§ Task: Go to the line below containing "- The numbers" and print exactly from there through the line containing "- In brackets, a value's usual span", both included. Print nothing else.

§ Raw data:
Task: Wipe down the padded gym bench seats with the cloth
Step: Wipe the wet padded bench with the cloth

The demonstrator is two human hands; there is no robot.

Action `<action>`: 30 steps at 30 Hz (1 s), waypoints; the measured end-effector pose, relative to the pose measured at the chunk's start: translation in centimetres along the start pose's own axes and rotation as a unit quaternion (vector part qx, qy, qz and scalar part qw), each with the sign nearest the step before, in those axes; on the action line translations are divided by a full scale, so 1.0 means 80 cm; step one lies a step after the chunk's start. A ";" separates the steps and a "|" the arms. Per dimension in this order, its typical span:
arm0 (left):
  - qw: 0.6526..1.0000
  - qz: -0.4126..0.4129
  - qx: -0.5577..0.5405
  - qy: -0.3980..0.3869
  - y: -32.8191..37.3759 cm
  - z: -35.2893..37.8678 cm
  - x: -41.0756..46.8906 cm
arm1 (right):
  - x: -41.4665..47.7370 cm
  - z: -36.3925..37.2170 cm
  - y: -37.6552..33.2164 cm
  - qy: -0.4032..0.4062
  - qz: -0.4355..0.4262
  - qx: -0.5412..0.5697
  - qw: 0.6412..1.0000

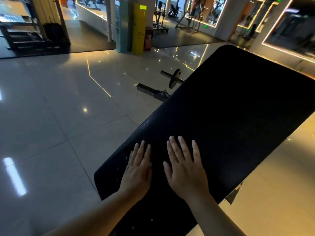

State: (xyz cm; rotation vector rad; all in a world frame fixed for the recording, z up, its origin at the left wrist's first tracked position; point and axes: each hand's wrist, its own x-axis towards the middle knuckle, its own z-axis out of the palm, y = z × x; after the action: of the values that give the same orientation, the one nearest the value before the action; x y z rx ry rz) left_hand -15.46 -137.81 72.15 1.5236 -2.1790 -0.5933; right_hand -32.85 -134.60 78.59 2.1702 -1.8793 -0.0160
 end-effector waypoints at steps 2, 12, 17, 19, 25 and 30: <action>0.999 -0.021 -0.025 0.010 -0.001 -0.002 0.022 | 0.003 -0.001 -0.002 -0.006 0.004 -0.011 1.000; 0.990 0.112 0.046 -0.068 -0.056 -0.020 -0.007 | 0.002 0.003 -0.010 -0.015 0.029 -0.050 0.998; 0.999 -0.004 -0.043 -0.031 -0.059 -0.023 0.030 | 0.003 0.004 -0.016 -0.015 0.038 -0.068 0.997; 0.997 -0.007 -0.069 -0.033 -0.043 -0.026 0.053 | 0.006 0.003 -0.016 -0.016 0.040 -0.071 0.997; 0.992 0.113 -0.025 -0.053 -0.026 -0.040 0.052 | 0.007 0.003 -0.018 -0.020 0.039 -0.070 0.997; 0.999 0.002 -0.038 -0.027 -0.050 -0.023 0.027 | 0.009 0.004 -0.018 -0.013 0.042 -0.051 0.998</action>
State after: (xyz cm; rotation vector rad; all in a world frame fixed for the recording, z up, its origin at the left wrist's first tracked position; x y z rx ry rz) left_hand -12.04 -141.25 71.65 1.4790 -2.1722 -0.7150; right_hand -31.41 -135.20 78.11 2.0329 -1.9380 -0.1213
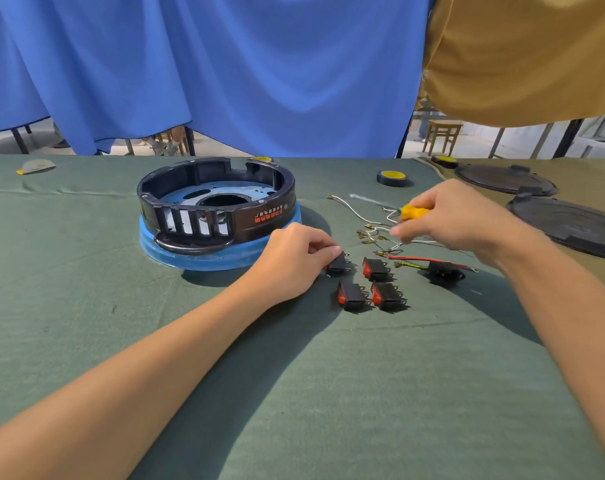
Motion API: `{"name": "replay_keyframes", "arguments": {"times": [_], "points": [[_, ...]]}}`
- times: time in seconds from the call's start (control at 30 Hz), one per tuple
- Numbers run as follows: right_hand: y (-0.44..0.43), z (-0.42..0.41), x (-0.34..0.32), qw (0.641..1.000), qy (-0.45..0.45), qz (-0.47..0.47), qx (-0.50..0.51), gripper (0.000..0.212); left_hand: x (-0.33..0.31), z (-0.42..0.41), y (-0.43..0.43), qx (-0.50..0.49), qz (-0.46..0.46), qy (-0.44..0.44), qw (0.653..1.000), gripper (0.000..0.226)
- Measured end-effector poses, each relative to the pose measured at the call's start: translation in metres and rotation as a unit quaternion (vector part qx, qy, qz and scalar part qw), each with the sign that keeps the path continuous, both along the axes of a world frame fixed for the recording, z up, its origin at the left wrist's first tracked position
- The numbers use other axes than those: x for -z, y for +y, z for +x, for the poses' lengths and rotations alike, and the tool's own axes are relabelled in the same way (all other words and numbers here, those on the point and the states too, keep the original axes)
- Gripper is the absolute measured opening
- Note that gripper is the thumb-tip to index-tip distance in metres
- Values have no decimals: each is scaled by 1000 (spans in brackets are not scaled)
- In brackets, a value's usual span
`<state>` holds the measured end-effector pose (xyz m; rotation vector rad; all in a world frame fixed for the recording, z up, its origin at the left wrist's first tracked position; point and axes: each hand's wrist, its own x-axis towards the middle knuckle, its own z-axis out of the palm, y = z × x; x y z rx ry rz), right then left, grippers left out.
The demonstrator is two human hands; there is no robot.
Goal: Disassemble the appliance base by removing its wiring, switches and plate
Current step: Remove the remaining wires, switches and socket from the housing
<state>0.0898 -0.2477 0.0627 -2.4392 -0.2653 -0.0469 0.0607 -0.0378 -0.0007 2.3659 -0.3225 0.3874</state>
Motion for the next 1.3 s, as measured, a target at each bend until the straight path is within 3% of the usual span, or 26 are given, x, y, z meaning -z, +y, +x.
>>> {"name": "replay_keyframes", "arguments": {"times": [0.13, 0.33, 0.7, 0.9, 1.0, 1.1, 1.13, 1.2, 1.3], "points": [[-14, -4, -6, 990, 87, -109, -23, 36, 0, 3, -4, 6, 39, 12, 999, 26], [-16, -6, -12, 975, 94, -200, -34, 49, 2, 3, -5, 13, 38, -3, 999, 28], [-23, -6, -13, 961, 83, -259, -47, 22, -1, -3, -4, 34, 25, 4, 999, 19], [-27, -3, -13, 969, 87, -228, -46, 28, 1, -1, -5, 22, 27, -14, 999, 23], [-20, -2, -15, 986, 26, -159, -35, 29, -3, -6, -1, -12, 60, -110, 992, 22], [1, -4, -8, 993, -52, -102, -3, 38, -15, -9, 9, -108, 190, -316, 923, 12], [10, -4, -3, 993, -72, -95, 5, 40, -19, -9, 11, -148, 219, -349, 899, 9], [27, -5, 9, 992, -101, -70, 22, 43, -25, -7, 17, -224, 261, -330, 879, 15], [44, -6, 27, 987, -149, -50, 35, 43, -22, -6, 33, -254, 299, -210, 895, 29]]}}
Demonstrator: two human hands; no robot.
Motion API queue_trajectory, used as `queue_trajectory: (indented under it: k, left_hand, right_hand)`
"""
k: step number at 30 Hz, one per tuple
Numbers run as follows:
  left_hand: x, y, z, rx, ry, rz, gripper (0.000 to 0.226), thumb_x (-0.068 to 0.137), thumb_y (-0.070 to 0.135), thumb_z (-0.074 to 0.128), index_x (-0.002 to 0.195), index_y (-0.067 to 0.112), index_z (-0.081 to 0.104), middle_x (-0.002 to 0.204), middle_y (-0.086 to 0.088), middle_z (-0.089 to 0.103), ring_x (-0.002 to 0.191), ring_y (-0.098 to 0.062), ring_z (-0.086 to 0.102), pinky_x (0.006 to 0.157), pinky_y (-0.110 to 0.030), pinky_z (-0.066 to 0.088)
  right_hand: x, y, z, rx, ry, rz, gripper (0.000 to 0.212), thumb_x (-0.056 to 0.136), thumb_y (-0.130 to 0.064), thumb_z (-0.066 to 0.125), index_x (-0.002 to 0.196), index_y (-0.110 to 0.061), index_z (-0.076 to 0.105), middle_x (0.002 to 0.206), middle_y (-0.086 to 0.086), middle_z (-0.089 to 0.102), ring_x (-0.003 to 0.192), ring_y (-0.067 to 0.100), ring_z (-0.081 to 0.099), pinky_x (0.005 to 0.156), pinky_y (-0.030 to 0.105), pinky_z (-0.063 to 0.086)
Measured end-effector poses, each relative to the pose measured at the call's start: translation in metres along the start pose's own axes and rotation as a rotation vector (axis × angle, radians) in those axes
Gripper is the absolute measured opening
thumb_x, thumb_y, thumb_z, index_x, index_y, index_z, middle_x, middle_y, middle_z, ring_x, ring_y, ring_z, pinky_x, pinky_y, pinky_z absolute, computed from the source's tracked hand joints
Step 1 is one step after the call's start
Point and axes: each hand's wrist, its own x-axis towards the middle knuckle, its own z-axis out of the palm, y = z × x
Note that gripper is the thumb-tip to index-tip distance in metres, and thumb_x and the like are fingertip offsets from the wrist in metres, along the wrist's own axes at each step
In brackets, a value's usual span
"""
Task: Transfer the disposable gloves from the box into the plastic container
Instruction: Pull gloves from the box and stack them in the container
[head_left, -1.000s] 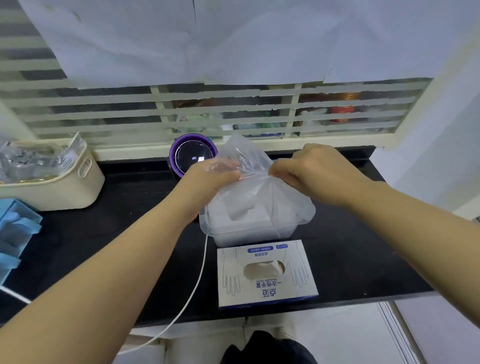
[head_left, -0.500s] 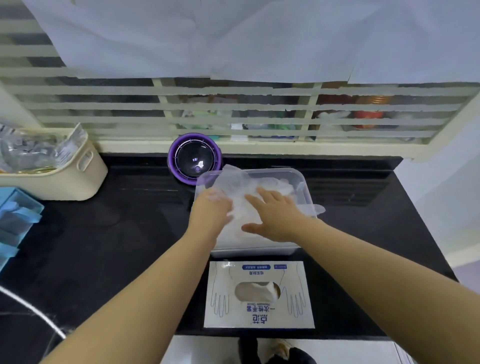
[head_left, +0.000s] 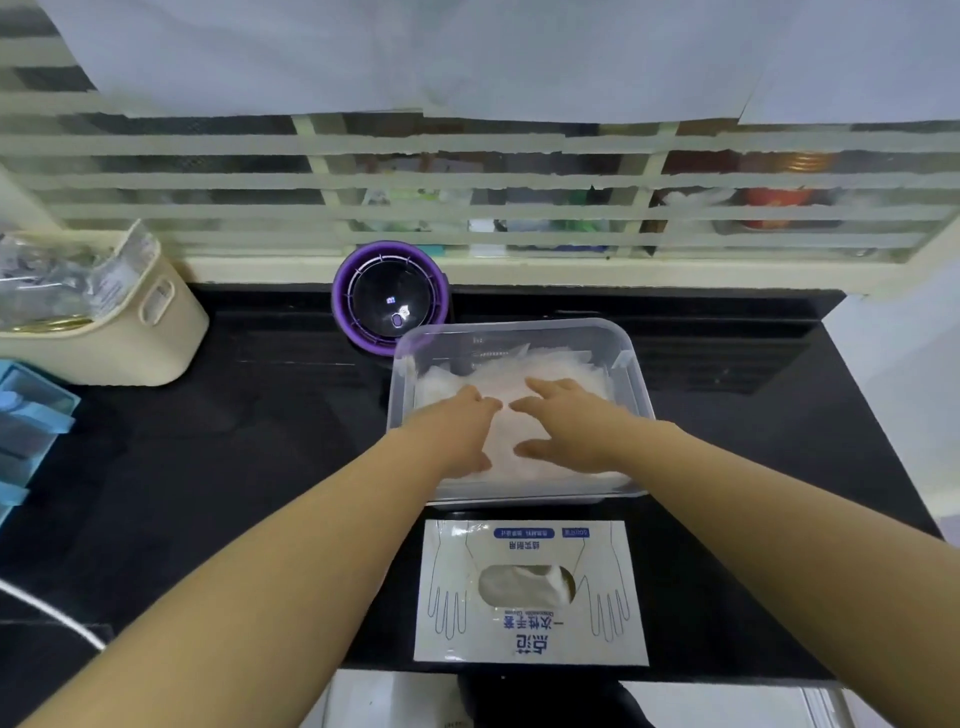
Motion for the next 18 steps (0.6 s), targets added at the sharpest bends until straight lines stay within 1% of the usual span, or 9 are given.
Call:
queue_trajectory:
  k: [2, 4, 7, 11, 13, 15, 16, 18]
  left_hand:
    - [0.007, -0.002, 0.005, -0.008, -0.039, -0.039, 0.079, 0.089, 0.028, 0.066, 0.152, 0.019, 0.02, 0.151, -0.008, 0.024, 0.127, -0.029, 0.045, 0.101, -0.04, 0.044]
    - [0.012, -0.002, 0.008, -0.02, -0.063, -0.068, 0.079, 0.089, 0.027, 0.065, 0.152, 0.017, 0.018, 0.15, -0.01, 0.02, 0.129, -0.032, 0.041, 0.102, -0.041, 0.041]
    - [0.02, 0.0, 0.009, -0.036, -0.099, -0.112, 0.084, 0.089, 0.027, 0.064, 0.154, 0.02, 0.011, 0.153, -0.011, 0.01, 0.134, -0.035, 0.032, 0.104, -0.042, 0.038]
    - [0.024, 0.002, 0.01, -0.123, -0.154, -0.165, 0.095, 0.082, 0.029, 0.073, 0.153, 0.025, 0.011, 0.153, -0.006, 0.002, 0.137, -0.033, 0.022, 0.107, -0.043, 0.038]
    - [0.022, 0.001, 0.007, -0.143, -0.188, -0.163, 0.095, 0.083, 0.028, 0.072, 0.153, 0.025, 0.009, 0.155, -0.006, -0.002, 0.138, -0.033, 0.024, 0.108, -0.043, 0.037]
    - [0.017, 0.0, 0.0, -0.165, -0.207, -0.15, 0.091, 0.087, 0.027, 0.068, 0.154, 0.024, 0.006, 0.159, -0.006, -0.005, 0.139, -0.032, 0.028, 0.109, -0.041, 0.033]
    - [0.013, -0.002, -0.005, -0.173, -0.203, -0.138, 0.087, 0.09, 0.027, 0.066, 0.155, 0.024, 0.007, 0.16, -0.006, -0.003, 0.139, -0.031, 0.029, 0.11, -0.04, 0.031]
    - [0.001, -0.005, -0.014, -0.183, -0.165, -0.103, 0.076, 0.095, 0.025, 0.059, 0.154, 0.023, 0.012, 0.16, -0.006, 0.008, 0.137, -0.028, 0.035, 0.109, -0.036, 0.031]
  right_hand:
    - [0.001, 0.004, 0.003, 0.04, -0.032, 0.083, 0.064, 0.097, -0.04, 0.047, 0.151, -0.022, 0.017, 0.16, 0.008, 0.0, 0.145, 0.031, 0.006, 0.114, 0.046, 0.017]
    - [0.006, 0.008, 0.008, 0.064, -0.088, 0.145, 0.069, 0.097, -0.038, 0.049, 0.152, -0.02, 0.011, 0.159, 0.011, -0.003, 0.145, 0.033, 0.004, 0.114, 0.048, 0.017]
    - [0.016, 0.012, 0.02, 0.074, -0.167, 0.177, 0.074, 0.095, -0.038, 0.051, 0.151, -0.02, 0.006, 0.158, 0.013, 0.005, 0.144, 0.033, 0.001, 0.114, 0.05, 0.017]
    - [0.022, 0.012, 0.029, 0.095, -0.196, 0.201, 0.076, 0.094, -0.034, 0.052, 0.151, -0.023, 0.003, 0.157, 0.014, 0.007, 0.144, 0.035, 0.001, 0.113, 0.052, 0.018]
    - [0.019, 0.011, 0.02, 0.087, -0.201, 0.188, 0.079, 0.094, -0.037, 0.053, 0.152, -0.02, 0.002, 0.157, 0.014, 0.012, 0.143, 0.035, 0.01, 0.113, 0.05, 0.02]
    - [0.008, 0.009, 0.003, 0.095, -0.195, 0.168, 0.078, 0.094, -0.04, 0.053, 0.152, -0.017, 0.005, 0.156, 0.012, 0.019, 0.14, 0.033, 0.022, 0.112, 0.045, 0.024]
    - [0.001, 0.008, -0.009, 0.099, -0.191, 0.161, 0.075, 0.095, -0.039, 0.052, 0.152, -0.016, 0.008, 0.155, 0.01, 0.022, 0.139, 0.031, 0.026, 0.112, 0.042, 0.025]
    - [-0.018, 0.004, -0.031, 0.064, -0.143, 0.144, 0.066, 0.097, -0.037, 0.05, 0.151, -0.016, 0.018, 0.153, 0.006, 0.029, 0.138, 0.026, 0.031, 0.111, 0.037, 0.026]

§ Answer space:
- The numbers use other axes than those: x for -z, y for +y, z for +x, for the poses' lengths and rotations alike, and the tool's own axes are relabelled in the same way (all other words and numbers here, those on the point and the states too, keep the original axes)
- Gripper is the absolute measured opening
- Note that gripper is the thumb-tip to index-tip distance in metres
- Values have no decimals: each is scaled by 1000 (spans in brackets are not scaled)
- In brackets, a value's usual span

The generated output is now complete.